Stored data entries:
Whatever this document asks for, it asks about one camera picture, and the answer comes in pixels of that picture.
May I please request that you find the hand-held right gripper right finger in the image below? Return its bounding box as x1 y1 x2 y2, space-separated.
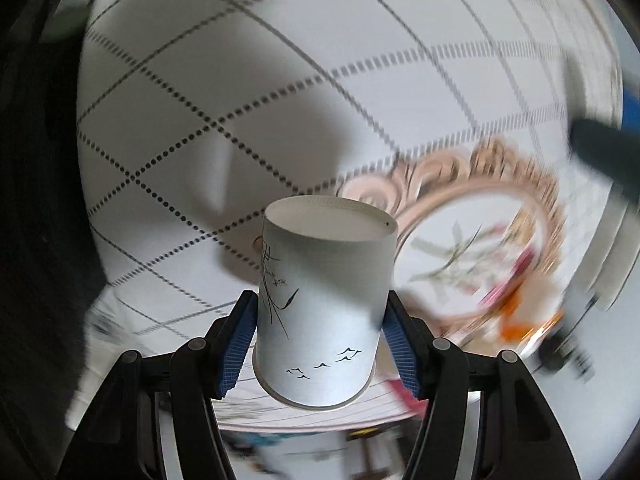
382 291 582 480

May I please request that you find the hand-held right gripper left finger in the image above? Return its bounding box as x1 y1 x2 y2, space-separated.
59 290 259 480

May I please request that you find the white paper cup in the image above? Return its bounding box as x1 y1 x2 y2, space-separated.
252 196 400 409

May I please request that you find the white printed tablecloth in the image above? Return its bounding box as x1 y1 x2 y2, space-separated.
65 0 626 433

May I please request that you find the dark blurred object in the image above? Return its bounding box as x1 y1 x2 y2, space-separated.
570 117 640 196

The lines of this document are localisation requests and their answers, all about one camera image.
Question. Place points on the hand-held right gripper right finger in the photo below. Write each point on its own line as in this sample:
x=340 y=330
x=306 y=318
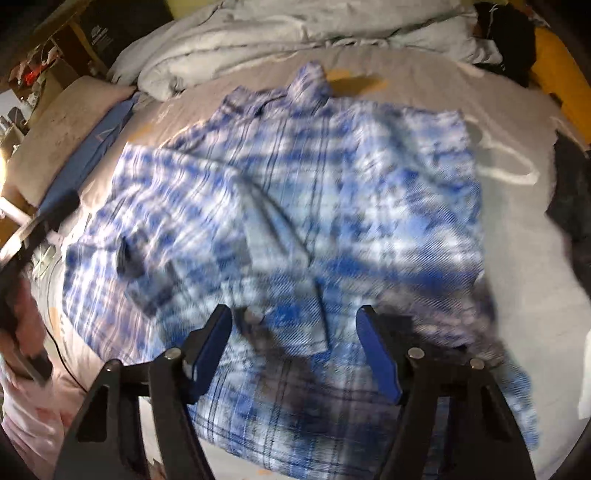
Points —
x=381 y=355

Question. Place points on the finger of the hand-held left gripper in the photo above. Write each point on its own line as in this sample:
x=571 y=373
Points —
x=41 y=226

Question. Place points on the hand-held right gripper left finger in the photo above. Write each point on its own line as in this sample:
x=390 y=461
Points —
x=210 y=355

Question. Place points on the blue plaid shirt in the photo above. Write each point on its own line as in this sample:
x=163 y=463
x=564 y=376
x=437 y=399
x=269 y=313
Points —
x=369 y=207

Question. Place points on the blue cloth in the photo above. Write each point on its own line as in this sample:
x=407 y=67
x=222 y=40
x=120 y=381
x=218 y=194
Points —
x=92 y=152

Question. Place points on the beige pillow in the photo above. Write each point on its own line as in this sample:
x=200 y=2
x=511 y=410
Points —
x=60 y=124

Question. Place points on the person's pink clothing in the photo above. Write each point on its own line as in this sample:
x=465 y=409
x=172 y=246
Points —
x=27 y=415

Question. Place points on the wooden shelf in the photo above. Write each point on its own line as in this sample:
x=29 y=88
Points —
x=55 y=27

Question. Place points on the black box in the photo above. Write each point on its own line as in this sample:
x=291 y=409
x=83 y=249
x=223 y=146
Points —
x=120 y=32

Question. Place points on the black puffer jacket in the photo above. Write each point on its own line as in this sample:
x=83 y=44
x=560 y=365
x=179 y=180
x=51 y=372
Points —
x=572 y=203

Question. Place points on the grey duvet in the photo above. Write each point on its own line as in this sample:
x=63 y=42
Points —
x=277 y=32

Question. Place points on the yellow cloth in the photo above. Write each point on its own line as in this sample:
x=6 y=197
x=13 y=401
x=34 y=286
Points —
x=558 y=69

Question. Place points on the black garment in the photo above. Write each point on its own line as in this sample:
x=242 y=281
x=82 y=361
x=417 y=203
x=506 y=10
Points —
x=512 y=41

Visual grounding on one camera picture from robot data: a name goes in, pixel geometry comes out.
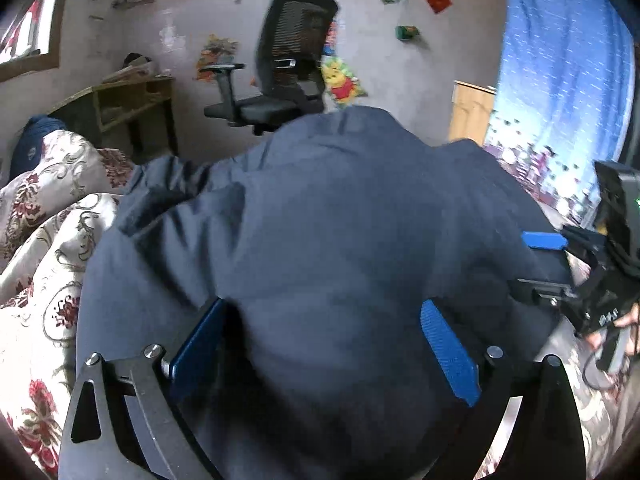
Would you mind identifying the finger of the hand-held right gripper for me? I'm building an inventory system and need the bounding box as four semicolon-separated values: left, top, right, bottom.
521;231;599;275
517;277;582;312

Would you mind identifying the cartoon bear wall sticker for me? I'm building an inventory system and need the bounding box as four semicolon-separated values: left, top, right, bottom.
320;55;369;107

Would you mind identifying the blue curtain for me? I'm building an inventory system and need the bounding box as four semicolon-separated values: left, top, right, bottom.
482;0;638;226

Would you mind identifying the black office chair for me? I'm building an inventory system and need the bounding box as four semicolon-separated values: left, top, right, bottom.
199;0;340;137

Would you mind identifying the wooden cabinet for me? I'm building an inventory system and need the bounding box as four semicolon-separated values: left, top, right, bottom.
448;80;497;145

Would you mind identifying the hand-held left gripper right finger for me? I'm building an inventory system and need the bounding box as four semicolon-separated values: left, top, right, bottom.
420;299;587;480

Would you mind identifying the wooden framed window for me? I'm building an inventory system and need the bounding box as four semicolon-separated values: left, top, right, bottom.
0;0;76;83

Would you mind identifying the navy blue pillow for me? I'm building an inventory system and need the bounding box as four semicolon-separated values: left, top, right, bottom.
9;115;68;181

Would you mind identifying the person's right hand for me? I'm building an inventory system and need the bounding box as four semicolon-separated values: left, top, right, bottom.
582;304;640;355

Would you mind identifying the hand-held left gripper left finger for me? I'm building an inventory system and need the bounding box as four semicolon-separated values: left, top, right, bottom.
59;298;230;480

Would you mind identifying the floral bedspread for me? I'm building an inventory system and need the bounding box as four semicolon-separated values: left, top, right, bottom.
0;129;640;480

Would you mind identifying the wooden desk shelf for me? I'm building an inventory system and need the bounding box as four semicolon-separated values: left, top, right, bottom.
47;76;180;161

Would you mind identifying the navy blue jacket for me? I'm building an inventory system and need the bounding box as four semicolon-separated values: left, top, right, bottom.
75;106;573;480

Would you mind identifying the flower wall sticker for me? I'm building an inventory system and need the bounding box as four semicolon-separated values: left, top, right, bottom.
194;34;240;82

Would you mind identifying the black cable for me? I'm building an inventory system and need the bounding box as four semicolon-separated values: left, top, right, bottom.
581;350;628;392

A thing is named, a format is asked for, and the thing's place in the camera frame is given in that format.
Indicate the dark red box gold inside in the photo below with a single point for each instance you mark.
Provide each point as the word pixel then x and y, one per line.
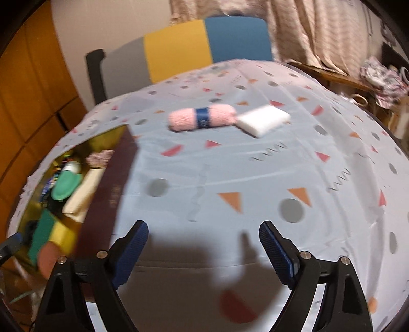
pixel 111 198

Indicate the brown makeup sponge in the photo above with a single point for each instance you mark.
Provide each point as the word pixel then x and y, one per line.
pixel 51 255

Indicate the black scrunchie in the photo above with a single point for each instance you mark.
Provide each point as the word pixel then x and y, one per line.
pixel 32 228

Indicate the cream cloth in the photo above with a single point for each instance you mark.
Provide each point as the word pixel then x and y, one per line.
pixel 83 194

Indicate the orange wooden wardrobe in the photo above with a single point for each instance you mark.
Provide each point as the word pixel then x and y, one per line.
pixel 32 95

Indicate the pile of floral clothes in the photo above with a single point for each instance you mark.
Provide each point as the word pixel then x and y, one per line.
pixel 380 76

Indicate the beige patterned curtain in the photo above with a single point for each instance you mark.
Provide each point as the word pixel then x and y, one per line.
pixel 319 32

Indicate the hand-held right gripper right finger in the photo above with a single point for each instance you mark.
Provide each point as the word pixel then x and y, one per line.
pixel 276 255

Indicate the wooden side desk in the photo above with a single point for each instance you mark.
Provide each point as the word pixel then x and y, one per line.
pixel 335 78

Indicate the light blue patterned tablecloth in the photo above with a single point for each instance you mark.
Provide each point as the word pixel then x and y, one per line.
pixel 223 166

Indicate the pink satin scrunchie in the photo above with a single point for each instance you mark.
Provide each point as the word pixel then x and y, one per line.
pixel 97 158

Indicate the white foam sponge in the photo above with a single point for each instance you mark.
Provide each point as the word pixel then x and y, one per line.
pixel 262 121

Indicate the green and yellow scrub sponge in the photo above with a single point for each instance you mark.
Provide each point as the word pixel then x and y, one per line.
pixel 41 233

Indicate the grey yellow blue chair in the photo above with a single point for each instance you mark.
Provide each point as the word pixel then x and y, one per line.
pixel 179 48

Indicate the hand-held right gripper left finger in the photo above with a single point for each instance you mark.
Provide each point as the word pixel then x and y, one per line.
pixel 131 252

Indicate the pink yarn skein blue band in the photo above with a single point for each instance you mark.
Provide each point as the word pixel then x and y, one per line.
pixel 183 118

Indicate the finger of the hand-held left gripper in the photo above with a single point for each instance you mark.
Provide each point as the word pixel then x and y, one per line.
pixel 11 245

- [Required work]:
Wherever the string "about" appears in the records, copy the whole line.

- [Answer box]:
Whatever this document asks for, it asks about one camera picture, and the answer comes in pixels of that picture.
The lines of this document are localisation requests and their answers, all about one camera image.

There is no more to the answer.